[[ Data below, beginning ]]

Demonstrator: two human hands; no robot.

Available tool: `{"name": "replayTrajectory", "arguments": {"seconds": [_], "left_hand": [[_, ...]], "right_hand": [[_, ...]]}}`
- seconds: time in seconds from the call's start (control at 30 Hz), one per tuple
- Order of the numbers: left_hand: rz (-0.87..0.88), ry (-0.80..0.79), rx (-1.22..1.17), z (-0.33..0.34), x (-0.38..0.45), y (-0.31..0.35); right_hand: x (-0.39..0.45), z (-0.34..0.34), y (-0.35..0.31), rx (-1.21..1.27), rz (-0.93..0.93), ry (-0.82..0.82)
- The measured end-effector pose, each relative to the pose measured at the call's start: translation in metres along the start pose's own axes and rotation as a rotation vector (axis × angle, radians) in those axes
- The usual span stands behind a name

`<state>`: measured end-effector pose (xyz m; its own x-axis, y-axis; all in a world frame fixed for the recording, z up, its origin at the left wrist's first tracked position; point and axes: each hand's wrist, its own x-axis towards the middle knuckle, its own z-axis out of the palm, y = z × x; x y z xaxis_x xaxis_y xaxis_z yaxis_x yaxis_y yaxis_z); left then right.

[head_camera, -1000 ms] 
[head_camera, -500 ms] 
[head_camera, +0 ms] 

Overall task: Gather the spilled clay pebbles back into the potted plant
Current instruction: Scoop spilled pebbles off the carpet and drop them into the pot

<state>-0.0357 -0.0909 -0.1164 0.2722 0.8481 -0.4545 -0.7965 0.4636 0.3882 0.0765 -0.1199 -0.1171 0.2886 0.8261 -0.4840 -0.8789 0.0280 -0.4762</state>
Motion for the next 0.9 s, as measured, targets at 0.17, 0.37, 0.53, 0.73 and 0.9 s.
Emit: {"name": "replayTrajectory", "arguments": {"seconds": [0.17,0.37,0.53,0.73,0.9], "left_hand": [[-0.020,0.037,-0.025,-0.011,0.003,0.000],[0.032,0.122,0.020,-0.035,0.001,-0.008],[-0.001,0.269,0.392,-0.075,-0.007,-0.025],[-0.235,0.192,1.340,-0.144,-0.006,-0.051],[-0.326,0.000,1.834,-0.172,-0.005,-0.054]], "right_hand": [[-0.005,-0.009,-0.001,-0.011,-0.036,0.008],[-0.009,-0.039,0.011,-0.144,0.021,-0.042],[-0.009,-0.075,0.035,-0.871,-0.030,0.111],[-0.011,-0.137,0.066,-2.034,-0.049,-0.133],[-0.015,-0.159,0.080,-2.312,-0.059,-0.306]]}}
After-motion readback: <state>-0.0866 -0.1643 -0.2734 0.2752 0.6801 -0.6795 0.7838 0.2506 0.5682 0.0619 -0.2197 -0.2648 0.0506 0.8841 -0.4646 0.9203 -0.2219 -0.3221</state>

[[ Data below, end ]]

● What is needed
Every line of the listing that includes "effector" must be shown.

● The answer
- The measured end-effector pose, each relative to the pose measured at the call's start: translation in metres along the start pose's own axes and rotation as a rotation vector (axis × angle, radians) in those axes
`<state>`: measured end-effector pose (xyz m; its own x-axis, y-axis; all in a world frame fixed for the recording, z up, its origin at the left wrist's first tracked position; point and axes: each hand's wrist, its own x-axis towards the middle knuckle, its own z-axis out of the palm, y = z × x; x y z xaxis_x xaxis_y xaxis_z yaxis_x yaxis_y yaxis_z); left then right.

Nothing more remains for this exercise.